Every entrepreneur eventually confronts an uncomfortable truth: technical expertise alone cannot build a successful enterprise.
For Ishan Shah, Founder of Ensafe Environmental Consultancy, that realisation came several years after launching his business.
“I knew engineering, but I realised I didn’t know business,” Shah admits.
Instead of allowing his technical confidence to become a limitation, he did something many first-generation entrepreneurs hesitate to do—he sought help. Shah hired professional management consultants to build systems for marketing, finance, human resources and business development, a decision he credits with fundamentally changing the trajectory of his company.
It is a lesson that resonates well beyond the environmental sector and one that is likely to find an audience at CII Aarohan, scheduled for July 9, where Gujarat’s startup community, industry leaders and aspiring entrepreneurs will come together to exchange ideas on building sustainable businesses.
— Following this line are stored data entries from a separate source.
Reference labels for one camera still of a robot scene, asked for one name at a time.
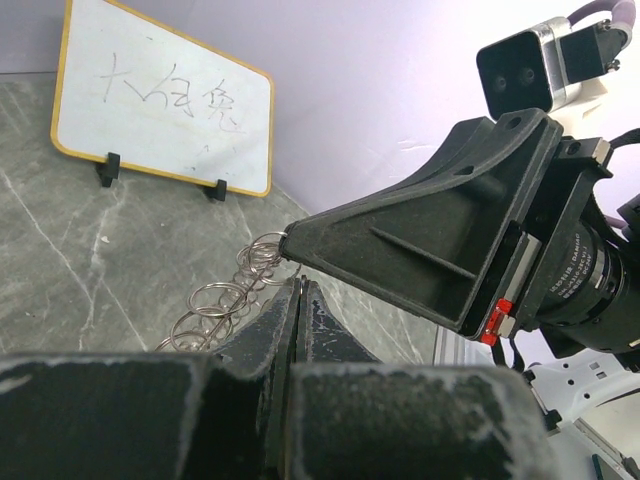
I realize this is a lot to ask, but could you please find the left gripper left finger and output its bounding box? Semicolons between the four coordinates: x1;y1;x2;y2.
1;280;300;479

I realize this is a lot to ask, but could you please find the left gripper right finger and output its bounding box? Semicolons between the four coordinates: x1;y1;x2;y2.
289;282;555;479

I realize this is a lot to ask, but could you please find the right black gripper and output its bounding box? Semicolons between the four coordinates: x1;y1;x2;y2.
280;109;613;345

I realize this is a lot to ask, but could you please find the metal disc with keyrings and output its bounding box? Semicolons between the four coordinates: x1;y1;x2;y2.
155;231;301;353

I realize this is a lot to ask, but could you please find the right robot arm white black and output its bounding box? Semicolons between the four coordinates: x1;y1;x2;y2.
279;109;639;479

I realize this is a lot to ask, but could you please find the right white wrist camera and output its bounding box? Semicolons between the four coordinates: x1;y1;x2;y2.
476;17;632;120

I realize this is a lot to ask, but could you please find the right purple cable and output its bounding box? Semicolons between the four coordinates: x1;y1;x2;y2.
566;0;638;31

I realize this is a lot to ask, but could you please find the small whiteboard yellow frame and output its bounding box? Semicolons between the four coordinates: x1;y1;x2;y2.
50;1;275;197

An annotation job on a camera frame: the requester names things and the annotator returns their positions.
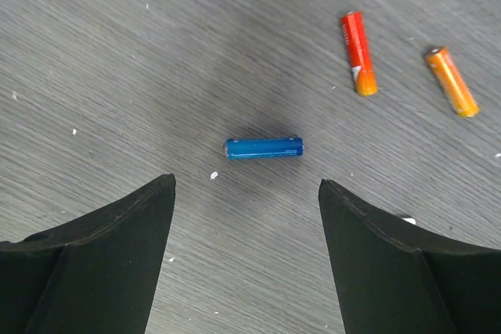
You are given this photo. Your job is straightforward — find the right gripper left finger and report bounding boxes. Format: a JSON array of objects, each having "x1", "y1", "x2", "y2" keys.
[{"x1": 1, "y1": 174, "x2": 175, "y2": 333}]

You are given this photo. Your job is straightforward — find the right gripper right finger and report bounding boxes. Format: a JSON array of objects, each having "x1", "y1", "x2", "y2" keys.
[{"x1": 319, "y1": 180, "x2": 500, "y2": 333}]

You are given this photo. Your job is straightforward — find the white battery cover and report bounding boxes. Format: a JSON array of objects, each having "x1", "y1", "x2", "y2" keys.
[{"x1": 399, "y1": 216, "x2": 416, "y2": 225}]

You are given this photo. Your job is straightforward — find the blue battery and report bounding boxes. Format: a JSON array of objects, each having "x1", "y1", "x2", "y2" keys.
[{"x1": 223, "y1": 138, "x2": 305, "y2": 160}]

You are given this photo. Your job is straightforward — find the orange battery right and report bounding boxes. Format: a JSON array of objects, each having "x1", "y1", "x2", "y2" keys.
[{"x1": 425, "y1": 46, "x2": 480, "y2": 117}]

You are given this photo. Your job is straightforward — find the red battery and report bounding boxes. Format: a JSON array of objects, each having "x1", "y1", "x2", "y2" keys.
[{"x1": 341, "y1": 11, "x2": 378, "y2": 96}]
Shah’s entrepreneurial journey began in 2015 when he entered an environmental consultancy market dominated by established players. Rather than competing on price, he focused on technical credibility, educating industries and building long-term client relationships. That approach eventually opened doors to international assignments, including projects in Kenya, demonstrating that specialised expertise from Gujarat could compete on a global stage.
Yet, for Shah, the biggest transformation was internal.
He believes many technically qualified founders make the mistake of assuming engineering excellence automatically translates into business success. In reality, building an organisation demands leadership, systems, financial discipline and the willingness to learn from people who possess different expertise.
The same philosophy shapes his approach to environmental compliance.
Shah argues that sustainability should no longer be viewed as a regulatory obligation or an unavoidable expense. Instead, manufacturers—particularly MSMEs in textile, chemical and pharmaceutical sectors—should regard it as a strategy to improve operational efficiency, reduce resource consumption and strengthen long-term competitiveness.
“Water cannot be manufactured,” he says. “Businesses that learn to measure, conserve and recycle it today will have a significant competitive advantage tomorrow.”
He believes sustainability often begins with better management rather than expensive infrastructure. Process optimisation, efficient water use and systematic resource monitoring can generate measurable savings while preparing businesses for increasingly stringent environmental regulations.
As entrepreneurs prepare for CII Aarohan, Shah hopes more founders will recognise another important truth: every successful business eventually reaches a stage where learning becomes more valuable than knowing.
For first-generation entrepreneurs especially, his message is both simple and powerful—invest in mentors as seriously as you invest in technology. “Expertise may help create a product, but leadership and continuous learning are what build enduring enterprises.”